Whenever a line in the data holds the string "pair", pull that line out.

=== Section Start ===

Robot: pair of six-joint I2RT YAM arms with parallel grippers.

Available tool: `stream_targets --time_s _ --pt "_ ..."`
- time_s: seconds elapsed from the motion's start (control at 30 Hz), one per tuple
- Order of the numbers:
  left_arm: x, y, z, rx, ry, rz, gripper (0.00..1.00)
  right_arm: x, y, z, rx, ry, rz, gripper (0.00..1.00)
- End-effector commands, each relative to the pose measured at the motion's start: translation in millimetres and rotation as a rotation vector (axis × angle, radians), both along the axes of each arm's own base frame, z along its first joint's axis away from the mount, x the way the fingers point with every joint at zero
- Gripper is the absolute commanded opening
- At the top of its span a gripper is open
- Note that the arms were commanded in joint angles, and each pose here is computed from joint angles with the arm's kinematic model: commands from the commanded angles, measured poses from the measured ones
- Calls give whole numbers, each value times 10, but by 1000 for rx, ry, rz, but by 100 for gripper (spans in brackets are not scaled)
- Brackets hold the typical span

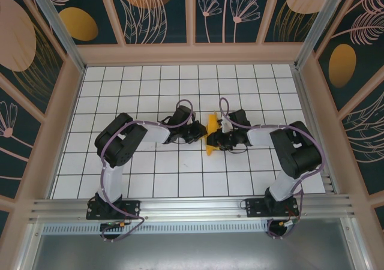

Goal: Fold a paper plane with a square sheet of paper (fold left side to right side)
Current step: Fold the wing for the fifth time at the center of the table.

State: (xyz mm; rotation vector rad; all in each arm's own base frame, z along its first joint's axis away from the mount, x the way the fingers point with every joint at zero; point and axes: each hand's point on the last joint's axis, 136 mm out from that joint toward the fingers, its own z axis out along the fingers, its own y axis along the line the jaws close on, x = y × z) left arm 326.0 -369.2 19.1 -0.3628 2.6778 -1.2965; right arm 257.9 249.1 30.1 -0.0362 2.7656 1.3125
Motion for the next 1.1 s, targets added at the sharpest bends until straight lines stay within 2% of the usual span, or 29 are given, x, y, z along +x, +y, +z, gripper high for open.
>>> stream_targets --time_s 0.0,0.13,0.3,0.53,0.63,0.77,1.07 --pt "-40 118 -248 58 36 28 15 14 -6 75 -24 -9 -1 36" --pt "-29 120 -224 63 28 27 15 -42 -54 113 -14 -9 -16 40" --pt "-23 124 -224 65 25 29 15 -139 2 144 44 25 -15 40" --pt "-29 125 -232 67 28 28 15 -159 -38 111 7 28 -26 41" --pt "-28 126 -240 68 29 28 15 -164 -20 132 18 30 -23 39" --pt "-29 123 -245 68 31 29 15 -170 -7 143 16 31 -19 31" --pt "-37 123 -264 70 36 26 15 -165 38 35 -3 50 -8 24"
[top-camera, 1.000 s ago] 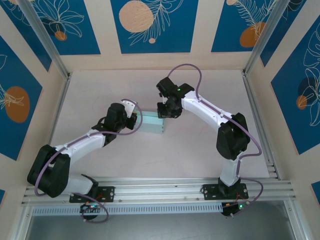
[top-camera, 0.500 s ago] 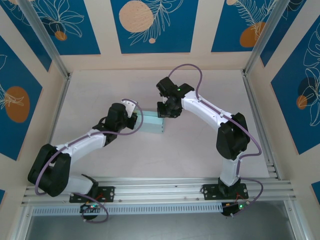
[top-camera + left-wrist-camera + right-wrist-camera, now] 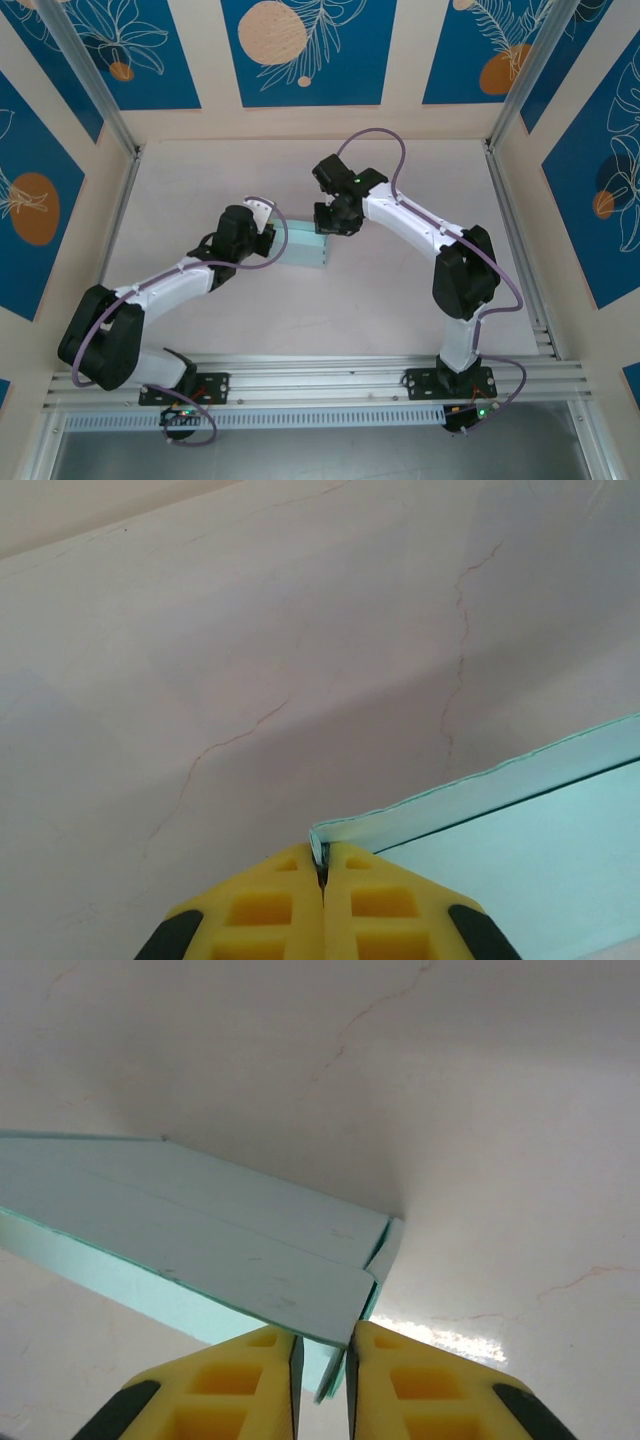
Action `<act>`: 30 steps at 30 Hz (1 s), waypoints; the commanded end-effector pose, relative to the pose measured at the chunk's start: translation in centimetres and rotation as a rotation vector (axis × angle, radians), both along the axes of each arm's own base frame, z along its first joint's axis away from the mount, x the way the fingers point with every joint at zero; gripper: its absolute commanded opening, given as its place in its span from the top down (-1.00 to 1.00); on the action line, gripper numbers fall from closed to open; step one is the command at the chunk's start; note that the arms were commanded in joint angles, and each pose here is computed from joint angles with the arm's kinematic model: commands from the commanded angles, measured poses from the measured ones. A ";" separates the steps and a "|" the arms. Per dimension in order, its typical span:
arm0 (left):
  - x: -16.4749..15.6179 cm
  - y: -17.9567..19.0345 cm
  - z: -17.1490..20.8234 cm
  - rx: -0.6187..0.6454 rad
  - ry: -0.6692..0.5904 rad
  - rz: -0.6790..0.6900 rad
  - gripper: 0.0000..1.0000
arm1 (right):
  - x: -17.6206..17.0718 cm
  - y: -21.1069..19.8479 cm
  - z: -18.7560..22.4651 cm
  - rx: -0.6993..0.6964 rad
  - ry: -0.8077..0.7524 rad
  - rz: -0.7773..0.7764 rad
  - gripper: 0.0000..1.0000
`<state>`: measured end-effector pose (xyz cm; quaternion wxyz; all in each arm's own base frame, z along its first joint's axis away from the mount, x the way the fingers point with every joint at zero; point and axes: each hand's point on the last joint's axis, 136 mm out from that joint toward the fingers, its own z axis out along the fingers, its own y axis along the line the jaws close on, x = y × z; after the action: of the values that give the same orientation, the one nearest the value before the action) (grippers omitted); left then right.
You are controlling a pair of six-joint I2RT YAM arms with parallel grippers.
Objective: Fold the paper box
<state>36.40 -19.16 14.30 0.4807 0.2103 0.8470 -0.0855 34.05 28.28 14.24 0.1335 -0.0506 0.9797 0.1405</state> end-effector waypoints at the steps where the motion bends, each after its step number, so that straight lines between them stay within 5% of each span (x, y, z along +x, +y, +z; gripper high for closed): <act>1: -1.9 -4.8 1.1 -0.086 0.022 -0.172 1.00 | -0.6 4.6 0.2 0.101 -0.068 0.117 0.65; 10: -1.8 -4.9 1.9 -0.196 0.127 -0.081 1.00 | -1.5 3.7 -1.9 0.042 -0.067 0.114 0.83; 20: -2.1 -5.8 3.3 -0.367 0.206 -0.041 0.74 | -0.8 2.9 -0.2 -0.057 -0.187 0.120 0.88; 30: -1.6 -3.6 3.8 -0.337 0.221 0.033 0.85 | -0.8 3.3 1.4 -0.158 -0.302 0.168 0.88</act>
<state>35.04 -19.51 13.62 0.3964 0.0726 0.9009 -0.1615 33.27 27.41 12.34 0.2114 -0.1207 0.9699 0.0099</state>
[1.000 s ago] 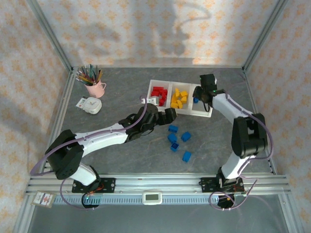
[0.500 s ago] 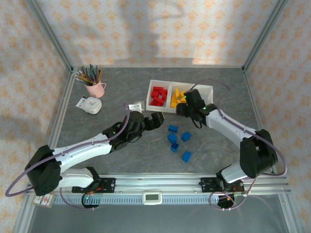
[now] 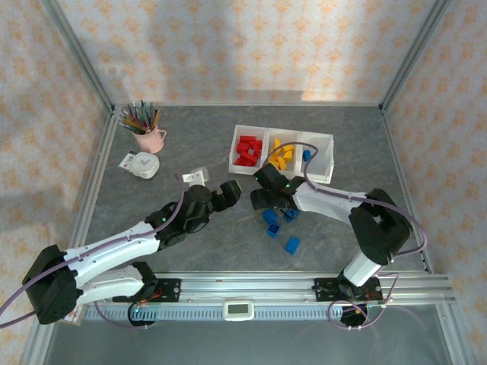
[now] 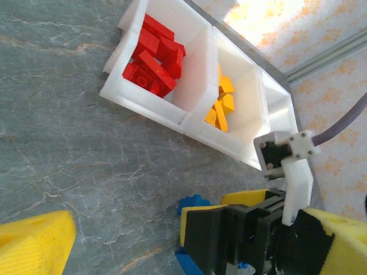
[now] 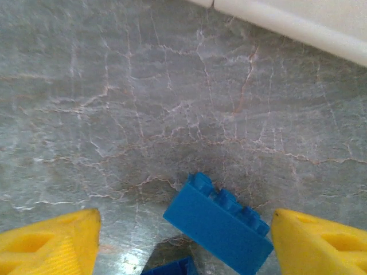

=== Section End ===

Written answer:
Robot: pair of six-joint I2RT YAM arms with parallel grippers.
You are controlling a pair of six-joint I2RT YAM arms with parallel grippers.

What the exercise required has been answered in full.